Dialogue national : Patrick Muyaya distingue Washington, Doha et le processus interne congolais

Ministre de la Communication et Médias, Patrick Muyaya Katembwe

Le Dialogue national doit permettre aux Congolais de renforcer leur cohésion et de convenir des réformes de leur État. C’est ce qu’a expliqué le Ministre de la Communication et Médias, Patrick Muyaya Katembwe, mercredi 16 septembre 2026, lors de la deuxième Journée nationale Justice et Paix organisée par la CENCO à travers Justice et Paix Congo.

Des participants au panel

Au cours d’un panel consacré à la légitimité et à la crédibilité du processus de Dialogue national, Patrick Muyaya a distingué les différents cadres actuellement consacrés aux questions de paix.

« Washington traite la dimension interétatique de l’agression, Doha les questions liées au désarmement et cantonnement de l’AFC/M23, tandis que le Dialogue national doit permettre aux Congolais de renforcer leur cohésion pour faire face notamment à l’agression et de convenir des réformes de leur État », a laissé entendre le porte-parole du gouvernement congolais.

Dans la même optique, le Ministre de la communication et des médias estime ainsi que le Dialogue national ne doit pas devenir « le prolongement intérieur d’un agenda extérieur auquel la République cherche précisément à faire face ».
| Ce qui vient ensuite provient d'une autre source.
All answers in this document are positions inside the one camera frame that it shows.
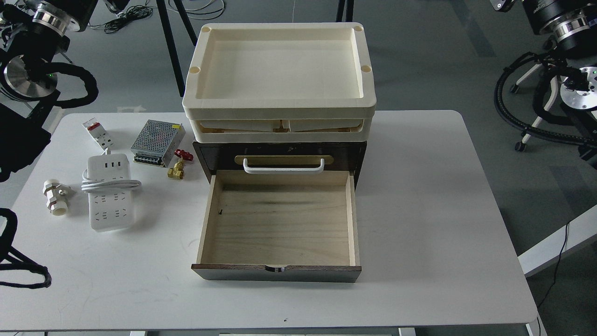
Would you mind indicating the white power strip with cable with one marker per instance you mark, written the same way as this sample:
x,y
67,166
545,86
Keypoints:
x,y
109,187

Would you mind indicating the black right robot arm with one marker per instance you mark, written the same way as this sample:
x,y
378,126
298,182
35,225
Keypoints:
x,y
564,99

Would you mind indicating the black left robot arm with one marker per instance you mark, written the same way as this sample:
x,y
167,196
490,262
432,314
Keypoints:
x,y
29,73

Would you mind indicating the cream plastic tray cabinet top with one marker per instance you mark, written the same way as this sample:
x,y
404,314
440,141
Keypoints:
x,y
280,83

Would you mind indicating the open wooden drawer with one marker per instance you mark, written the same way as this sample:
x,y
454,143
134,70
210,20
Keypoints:
x,y
280,228

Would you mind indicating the metal mesh power supply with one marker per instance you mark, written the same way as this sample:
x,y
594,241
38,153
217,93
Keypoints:
x,y
157,142

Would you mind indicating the white red circuit breaker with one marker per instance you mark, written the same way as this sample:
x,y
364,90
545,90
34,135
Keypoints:
x,y
98,133

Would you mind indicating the white plastic pipe valve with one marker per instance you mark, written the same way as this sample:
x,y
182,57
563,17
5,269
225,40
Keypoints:
x,y
57,195

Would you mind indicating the brass valve red handle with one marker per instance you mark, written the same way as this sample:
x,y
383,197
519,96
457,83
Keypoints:
x,y
177,171
Le processus annoncé doit également partir de la base vers le sommet. Les provinces, les territoires, les communautés, les victimes et les forces vives doivent participer à la définition des priorités nationales.

« Il devra déboucher sur des engagements précis, assortis de responsabilités, d’échéances et d’un mécanisme de suivi, pour poser durablement les bases d’un Congo refondé »,           a martelé le Ministre.

Le Ministre et des cadres de Justice et Paix Congo de la CENCO

Lors des échanges, Martin Fayulu et Marie-Ange Mushobekwa présents à l’activité ont, malgré leurs divergences sur les contours et les modalités du Dialogue, reconnu que la RDC est victime d’une agression extérieure et que le Rwanda en est l’agresseur, rappelant que « ce début de diagnostic partagé constitue une base importante pour la construction d’une réponse nationale cohérente ».

C’est ainsi que, dans le discours du Président de la République, Félix Tshisekedi, prononcé le 27 août dernier, tout comme dans l’ordonnance du 11 septembre, se dessine désormais une dynamique irréversible en faveur d’un dialogue pour la paix, la cohésion et la refondation de l’État.